Amanda and I spent part of a session talking about where this belief had originated and how it had become strengthened through the years. Amanda related how her parents had emphasized the importance of presenting a positive appearance to everyone with whom they interacted. So, Amanda grew up assuming that it would be wrong to let others know that she had problems and flaws and that she felt unhappy at times.
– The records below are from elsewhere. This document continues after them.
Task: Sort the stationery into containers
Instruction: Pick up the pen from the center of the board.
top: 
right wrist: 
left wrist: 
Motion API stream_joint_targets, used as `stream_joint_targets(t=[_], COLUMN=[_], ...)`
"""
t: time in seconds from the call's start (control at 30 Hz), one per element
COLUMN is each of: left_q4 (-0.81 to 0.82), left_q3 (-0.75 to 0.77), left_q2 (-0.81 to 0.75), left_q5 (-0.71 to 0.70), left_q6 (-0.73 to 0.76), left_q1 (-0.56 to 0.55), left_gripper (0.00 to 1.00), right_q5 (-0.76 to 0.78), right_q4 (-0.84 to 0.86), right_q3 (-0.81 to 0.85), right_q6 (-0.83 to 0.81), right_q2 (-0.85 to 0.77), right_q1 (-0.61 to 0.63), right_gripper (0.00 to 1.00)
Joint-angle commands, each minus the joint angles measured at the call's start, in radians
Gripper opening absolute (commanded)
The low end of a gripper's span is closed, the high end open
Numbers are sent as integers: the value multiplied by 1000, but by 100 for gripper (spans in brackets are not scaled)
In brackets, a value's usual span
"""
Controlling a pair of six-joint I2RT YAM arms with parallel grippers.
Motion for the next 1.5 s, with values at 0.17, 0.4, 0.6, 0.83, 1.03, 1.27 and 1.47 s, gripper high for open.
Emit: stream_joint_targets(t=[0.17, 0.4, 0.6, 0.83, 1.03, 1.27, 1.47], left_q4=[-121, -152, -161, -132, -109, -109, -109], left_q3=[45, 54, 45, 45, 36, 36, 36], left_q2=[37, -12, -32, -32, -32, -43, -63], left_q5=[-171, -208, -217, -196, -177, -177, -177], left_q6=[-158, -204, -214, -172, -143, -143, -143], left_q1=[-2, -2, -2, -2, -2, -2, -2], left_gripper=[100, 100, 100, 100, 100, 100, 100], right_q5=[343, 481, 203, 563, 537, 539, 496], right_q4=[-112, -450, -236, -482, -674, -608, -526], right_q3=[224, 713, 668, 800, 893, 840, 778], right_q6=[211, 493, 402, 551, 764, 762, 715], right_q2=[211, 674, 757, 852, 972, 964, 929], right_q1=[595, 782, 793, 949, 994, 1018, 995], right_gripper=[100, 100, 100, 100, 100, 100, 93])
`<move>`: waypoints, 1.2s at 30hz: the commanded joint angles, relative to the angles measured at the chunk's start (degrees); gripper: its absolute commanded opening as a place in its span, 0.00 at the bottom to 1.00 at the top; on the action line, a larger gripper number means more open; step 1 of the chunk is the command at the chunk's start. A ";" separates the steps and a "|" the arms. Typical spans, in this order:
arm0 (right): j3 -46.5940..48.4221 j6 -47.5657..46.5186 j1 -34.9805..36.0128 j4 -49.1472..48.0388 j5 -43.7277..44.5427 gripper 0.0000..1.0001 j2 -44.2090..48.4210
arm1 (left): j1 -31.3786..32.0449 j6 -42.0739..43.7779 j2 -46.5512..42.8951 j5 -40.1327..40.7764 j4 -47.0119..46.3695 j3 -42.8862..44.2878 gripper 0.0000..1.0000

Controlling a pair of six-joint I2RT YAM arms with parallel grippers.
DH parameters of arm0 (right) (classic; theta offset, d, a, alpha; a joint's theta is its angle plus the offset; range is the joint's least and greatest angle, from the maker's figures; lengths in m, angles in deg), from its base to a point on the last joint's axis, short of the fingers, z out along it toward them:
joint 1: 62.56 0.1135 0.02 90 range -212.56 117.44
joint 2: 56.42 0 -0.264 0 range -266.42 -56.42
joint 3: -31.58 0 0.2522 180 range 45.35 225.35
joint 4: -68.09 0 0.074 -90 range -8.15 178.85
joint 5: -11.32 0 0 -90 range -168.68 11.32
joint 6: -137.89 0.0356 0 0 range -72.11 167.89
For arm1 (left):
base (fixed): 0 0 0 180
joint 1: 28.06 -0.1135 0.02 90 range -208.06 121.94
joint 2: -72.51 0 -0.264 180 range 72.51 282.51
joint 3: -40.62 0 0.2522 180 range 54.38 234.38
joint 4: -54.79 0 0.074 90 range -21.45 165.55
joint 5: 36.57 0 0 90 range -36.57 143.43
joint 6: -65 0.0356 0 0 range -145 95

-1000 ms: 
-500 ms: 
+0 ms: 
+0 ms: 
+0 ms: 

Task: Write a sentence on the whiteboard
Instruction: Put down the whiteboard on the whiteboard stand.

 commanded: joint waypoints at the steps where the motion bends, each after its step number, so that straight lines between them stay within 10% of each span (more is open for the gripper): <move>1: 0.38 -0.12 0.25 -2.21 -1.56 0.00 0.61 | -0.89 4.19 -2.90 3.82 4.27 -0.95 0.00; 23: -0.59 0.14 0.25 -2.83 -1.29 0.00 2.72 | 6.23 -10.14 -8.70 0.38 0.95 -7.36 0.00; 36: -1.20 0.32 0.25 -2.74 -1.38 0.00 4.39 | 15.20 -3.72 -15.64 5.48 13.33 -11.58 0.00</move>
I asked her a question about her friends who commonly revealed their vulnerabilities: “What belief do you think they grew up with?” After some discussion, Amanda concluded that their parents probably gave them the idea that it was good to tell friends how they really felt.
Another important discussion (among many) involved discussing which one or two friends Amanda thought it would be easiest for her to practice confiding in. We then made a list of items Amanda could reveal to them about herself, from the most minor to the most major. Amanda was surprised at the positive reaction she received when she stopped hiding her vulnerability. Her friends sympathized with her and began to express some of their vulnerability, too. It took several months, but Amanda was able to meaningfully deepen her connection with several friends.
Certainly, there are many systemic and societal reasons why loneliness is so prevalent in the US and beyond. But if you’ve been feeling lonely, chances are there are things you can do right now to increase the number of connections you have with other people and improve the quality of the relationships you already have.